Data entries:
══════════════════════════════

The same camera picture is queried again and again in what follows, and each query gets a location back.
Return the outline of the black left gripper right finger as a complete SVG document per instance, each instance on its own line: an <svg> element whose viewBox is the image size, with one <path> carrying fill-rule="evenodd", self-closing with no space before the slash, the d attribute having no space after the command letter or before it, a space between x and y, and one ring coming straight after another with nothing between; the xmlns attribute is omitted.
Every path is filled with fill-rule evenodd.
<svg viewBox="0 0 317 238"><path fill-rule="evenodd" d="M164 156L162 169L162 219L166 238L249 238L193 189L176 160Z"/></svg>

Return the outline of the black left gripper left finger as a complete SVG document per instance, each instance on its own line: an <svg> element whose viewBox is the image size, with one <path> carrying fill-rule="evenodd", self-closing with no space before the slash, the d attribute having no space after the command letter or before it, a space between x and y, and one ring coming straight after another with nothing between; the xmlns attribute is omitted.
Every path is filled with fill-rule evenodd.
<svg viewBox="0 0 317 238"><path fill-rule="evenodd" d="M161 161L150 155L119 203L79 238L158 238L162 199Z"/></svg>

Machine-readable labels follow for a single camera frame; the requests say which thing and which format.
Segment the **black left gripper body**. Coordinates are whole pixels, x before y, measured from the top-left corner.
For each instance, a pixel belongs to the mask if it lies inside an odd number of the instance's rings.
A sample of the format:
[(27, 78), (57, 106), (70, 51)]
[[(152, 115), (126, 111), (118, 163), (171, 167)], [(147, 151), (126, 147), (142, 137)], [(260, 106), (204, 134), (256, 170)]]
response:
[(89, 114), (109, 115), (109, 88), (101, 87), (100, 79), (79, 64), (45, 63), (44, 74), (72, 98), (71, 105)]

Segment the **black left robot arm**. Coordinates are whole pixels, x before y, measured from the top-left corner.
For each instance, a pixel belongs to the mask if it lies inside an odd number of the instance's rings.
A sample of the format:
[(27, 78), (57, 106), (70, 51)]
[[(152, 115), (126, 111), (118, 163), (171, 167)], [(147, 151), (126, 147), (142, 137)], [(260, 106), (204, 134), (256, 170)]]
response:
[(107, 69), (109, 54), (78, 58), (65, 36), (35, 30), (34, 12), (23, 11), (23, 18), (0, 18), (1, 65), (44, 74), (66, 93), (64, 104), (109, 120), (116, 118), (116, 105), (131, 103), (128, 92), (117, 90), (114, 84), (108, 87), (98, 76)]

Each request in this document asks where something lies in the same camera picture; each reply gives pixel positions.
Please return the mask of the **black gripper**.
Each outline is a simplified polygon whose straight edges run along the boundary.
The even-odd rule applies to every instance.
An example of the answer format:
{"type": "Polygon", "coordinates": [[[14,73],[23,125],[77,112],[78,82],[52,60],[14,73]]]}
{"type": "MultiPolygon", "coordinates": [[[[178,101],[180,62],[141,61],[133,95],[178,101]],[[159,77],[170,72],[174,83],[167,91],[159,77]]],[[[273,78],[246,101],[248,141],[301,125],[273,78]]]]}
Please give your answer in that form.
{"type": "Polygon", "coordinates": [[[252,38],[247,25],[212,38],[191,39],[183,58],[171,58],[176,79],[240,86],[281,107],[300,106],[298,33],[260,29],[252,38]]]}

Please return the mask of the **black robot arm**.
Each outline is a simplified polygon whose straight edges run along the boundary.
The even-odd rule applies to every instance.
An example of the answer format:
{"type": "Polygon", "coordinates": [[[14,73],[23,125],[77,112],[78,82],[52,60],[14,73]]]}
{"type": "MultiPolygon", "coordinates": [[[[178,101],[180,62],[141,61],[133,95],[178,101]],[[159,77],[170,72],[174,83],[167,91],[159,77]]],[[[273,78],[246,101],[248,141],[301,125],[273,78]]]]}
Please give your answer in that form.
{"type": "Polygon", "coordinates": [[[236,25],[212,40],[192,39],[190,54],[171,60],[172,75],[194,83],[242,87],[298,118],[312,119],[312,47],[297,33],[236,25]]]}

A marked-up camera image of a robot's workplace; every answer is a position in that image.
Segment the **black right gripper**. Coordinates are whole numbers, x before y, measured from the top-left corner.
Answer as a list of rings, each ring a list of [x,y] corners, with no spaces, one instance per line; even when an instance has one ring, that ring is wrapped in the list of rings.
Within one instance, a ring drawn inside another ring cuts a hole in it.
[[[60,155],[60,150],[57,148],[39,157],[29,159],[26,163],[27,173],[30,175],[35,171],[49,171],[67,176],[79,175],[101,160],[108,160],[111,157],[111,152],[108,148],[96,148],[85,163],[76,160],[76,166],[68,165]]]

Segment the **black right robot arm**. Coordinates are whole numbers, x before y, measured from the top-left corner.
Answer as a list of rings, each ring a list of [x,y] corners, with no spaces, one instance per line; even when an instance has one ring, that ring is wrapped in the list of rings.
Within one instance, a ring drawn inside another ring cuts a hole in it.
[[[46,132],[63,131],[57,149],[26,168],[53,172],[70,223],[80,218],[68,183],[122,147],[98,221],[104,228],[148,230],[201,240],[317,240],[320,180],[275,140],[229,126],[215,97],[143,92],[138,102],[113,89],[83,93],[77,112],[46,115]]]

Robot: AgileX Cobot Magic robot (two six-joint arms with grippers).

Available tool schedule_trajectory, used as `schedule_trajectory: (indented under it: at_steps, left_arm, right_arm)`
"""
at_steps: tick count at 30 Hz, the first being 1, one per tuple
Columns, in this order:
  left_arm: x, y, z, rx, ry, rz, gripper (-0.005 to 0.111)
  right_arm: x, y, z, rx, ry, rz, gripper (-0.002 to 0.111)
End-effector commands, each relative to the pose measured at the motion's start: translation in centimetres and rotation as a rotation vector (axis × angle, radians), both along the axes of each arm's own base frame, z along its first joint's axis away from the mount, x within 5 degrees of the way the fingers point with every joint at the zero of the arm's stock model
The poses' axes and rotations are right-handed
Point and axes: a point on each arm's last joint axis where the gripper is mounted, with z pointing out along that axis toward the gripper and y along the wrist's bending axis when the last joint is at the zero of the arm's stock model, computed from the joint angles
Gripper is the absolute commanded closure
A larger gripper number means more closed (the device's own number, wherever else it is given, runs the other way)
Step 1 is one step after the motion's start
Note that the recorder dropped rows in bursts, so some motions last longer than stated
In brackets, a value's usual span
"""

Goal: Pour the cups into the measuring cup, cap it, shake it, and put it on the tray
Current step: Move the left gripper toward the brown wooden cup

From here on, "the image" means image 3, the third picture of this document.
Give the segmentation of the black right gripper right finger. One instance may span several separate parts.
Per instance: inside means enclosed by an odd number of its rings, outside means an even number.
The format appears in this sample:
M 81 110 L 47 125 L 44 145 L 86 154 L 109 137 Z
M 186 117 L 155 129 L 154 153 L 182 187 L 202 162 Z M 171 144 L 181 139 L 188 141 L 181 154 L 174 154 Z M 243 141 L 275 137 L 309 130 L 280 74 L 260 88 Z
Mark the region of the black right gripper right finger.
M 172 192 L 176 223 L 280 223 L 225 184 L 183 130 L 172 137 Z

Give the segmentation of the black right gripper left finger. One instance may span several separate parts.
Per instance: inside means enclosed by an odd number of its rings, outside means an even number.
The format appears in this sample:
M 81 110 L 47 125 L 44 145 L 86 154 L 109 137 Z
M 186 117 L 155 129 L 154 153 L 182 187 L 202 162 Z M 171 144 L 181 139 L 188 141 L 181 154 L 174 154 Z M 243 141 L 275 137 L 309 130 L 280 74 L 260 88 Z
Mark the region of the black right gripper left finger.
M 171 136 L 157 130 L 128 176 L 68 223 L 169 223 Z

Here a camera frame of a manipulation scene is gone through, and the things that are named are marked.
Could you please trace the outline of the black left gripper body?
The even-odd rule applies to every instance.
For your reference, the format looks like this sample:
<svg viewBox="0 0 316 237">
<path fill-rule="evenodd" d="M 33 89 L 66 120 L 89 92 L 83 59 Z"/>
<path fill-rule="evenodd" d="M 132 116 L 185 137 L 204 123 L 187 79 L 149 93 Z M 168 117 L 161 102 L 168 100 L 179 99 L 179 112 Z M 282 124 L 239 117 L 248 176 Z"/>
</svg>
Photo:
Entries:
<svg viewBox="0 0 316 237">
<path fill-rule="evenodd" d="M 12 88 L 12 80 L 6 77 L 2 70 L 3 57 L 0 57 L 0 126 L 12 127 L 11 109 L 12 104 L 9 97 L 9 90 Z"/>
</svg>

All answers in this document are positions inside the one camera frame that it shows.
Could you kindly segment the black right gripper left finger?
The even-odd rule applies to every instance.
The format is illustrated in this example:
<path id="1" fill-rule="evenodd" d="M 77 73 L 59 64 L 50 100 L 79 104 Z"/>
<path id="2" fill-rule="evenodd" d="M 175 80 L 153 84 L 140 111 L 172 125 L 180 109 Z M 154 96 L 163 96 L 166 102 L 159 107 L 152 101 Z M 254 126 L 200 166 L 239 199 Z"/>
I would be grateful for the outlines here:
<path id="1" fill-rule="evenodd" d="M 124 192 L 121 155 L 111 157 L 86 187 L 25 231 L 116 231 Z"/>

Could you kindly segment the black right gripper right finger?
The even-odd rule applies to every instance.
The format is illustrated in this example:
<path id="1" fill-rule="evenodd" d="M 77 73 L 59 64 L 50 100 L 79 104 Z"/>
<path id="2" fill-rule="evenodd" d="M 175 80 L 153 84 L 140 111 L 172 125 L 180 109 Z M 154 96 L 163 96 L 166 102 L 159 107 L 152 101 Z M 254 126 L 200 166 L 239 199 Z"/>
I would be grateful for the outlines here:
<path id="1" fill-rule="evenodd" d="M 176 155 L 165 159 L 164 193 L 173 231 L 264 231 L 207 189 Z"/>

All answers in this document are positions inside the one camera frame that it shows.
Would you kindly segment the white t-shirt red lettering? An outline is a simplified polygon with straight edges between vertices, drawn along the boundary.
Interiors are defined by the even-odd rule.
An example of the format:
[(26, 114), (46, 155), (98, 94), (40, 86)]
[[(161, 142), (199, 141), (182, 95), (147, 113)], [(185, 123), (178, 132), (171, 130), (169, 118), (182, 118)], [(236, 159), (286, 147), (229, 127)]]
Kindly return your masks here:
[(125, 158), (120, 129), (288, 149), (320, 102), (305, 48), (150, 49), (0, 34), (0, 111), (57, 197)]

══════════════════════════════

Repeat the line containing "Interiors are defined by the even-odd rule." and all subsequent lines through the final line of the data, exactly and with no others.

Interiors are defined by the even-odd rule.
An example of the format:
[(26, 114), (46, 155), (98, 94), (40, 86)]
[[(161, 142), (199, 141), (182, 95), (147, 113)], [(185, 123), (178, 132), (171, 130), (169, 118), (182, 118)], [(236, 159), (286, 147), (229, 127)]]
Kindly return your masks here:
[(125, 158), (120, 129), (288, 149), (320, 102), (305, 48), (150, 49), (0, 34), (0, 111), (57, 197)]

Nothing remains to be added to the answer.